A Lovely Book I first heard of this book when our priest read from it during Mass. I loved the reading and it prompted me to ask him about the book; thus, I bought a copy for myself. I can highly recommend this book as a lovely set of prayers, diverse in their content and origins. I especially love the readings and prayers for the animals. Dostoyevsky has a particularly beautiful prayer in here for the animals and all creation. A book like this teaches us to be kindler and gentler in a society that isn't always that way. Highly recommended reading.

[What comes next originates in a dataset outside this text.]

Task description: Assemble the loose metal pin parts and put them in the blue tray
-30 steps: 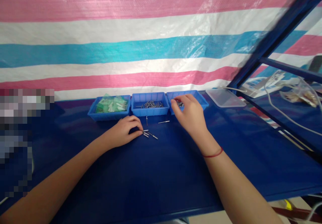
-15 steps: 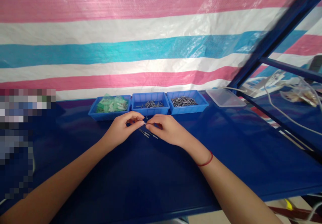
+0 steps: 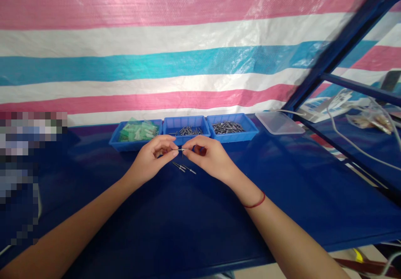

Toward a Deeper, Richer Prayer Experience If you are among the half of Americans under 30 and the third of Americans over 70 purported to believe that the best religion is one that borrows from all religions, this is your prayer book. And even if you don't fit that description but long for more meaningful prayers or find yourself in interfaith gatherings calling for prayer, you will value this a useful resource. The author opens with brief descriptions of common prayer practices from lectio divina to walking meditation, and prayerware from beads to cymbals, chimes, and bells. Twelve chapters are devoted to separate types of prayer, such as prayers for the earth and the animals, blessings, litanies and mantras. Each prayer is labeled according to tradition/path (as Catholic/Christian; Interfaith; and Christian Feminism) and accompanied by a brief explanation of its origin and options for use.